– Коль, – зло сказал я, – дай водки!
Коля, совершенно не удивившись, думал несколько секунд, потом полез куда-то за батарею и выудил оттуда поллитровку, в которой жидкости оставалось на одну треть, и молча, протянул ее мне с таким равнодушием, как будто я у него попросил стакан простой воды.
Я взял у него бутылку и, даже не поблагодарив, пошел к себе.
Вылив водку в фарфоровую чашку, я выпил ее одним махом, не запив водой, не закусив ничем. Водка скопилась в солнечном сплетении тугим и горячим, вызывающим легкую тошноту комком, побыла там немного и медленно растворилась, проникнув в голову, проникнув в душу. И мне стало удивительно хорошо! И не от водки вовсе, а от того что перестало быть плохо.
Я лег и провалился в ничто.
Я с трудом открыл глаза. Меня тормошил Коля! Каким-то деревенским чутьем своим, он понял, что я не проснусь сам и ответственность за утро взял на себя.
– Да проснись ты, елки-моталки, Босс сейчас придет!
Я уже понял, что происходит, но какое-то абсолютное равнодушие овладело мной.
– Да иди ты на хуй! – грубо «отблагодарил» я его за заботу.
Коля ничуть не обиделся, сказал просто:
– Ну, как знаешь. Я тебя разбудил.
В коридоре, буквально в двух шагах от незапертой двери мониторки, действительно послышался голос Исаева и Постнова. Постнов что-то говорил, Исаев поддакивал.
Я не встрепенулся, как раньше, не кинулся с подушкой и одеялом к своему многофункциональному шкафу. А самым обычным образом, как будто находясь у себя дома, встал, убрал свою постель, взял журнал передачи дежурства и сел к мониторам. Не прошло и минуты – вошел Исаев. Он что-то дежурно спросил, я что-то дежурно ответил.

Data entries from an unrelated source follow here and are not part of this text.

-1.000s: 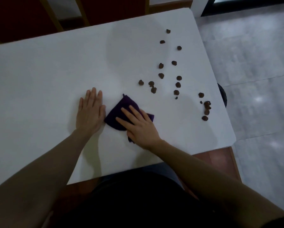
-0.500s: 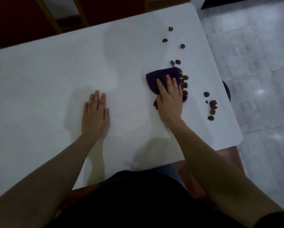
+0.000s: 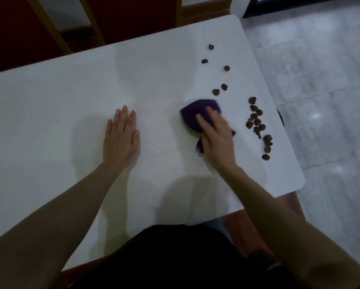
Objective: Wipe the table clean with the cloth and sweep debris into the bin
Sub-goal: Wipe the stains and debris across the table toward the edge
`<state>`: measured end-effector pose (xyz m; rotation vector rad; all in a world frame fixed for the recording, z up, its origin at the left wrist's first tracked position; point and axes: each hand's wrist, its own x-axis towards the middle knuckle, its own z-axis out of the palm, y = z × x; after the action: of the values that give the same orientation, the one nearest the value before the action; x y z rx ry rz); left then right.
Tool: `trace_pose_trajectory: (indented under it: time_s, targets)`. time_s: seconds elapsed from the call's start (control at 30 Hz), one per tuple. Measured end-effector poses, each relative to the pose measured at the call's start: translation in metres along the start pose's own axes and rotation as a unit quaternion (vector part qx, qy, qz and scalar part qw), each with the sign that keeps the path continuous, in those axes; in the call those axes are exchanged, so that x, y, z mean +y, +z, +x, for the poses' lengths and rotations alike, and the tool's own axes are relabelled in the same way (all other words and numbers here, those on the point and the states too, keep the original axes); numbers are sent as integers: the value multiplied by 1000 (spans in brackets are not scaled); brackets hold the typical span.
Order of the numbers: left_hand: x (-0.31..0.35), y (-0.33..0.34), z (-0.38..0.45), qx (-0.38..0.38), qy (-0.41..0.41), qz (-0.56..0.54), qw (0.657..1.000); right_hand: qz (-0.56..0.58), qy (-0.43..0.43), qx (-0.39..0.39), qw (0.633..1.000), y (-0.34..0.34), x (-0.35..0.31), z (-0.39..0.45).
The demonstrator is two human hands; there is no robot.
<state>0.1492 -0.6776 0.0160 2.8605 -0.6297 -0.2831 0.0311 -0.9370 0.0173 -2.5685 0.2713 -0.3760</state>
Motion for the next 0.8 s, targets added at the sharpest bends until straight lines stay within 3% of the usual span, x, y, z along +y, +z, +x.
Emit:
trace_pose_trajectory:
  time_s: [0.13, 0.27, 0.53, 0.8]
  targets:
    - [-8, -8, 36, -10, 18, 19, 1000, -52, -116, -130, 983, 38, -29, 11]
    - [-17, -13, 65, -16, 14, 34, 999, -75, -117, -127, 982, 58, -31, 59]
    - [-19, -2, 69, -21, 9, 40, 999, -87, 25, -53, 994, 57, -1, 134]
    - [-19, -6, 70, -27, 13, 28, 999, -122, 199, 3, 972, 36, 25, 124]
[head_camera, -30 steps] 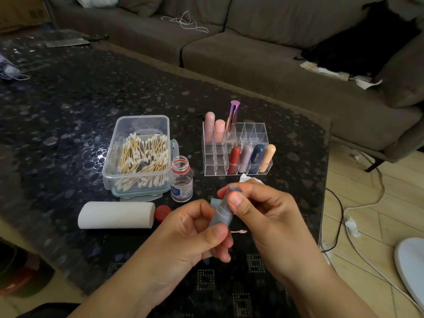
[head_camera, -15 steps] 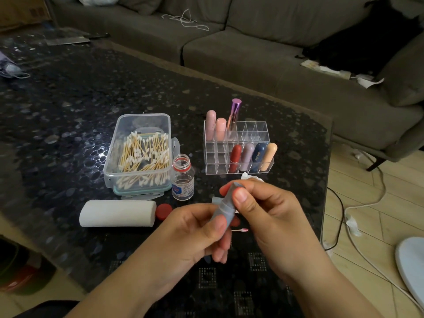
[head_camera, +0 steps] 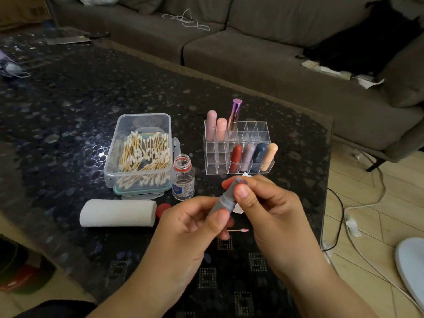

– Ты смотри, не разболейся совсем. Плохо выглядишь!
– У меня температура высокая, Александр Николаевич, – соврал я.
Исаев озабоченно собрал в пятерню подбородок, «пожевал» мои последние слова:
– Температура высокая… температура высокая… Ладно, – решил он, – будет хуже, иди на больничный.
Пришел Михаил. Он тоже озаботился моим видом, но его тревога была объяснима. У него происходил какой-то важный семейный процесс. Что именно, он не рассказывал – тема была ему неприятна, да я и не спрашивал. Он просто намекал, что ему сложно меняться сменами и «ломать» свой график.
Тонечка Воробьева шла на работу, я шел домой. Зачем ей понадобилось приходить так рано, было понятно – она хотела встретиться со мной.
Я увидел ее почти на самом выходе из леса не так уж далеко от того места, где, в порыве страсти она потеряла золотой кулон. Он и в этот раз украшал ее шею.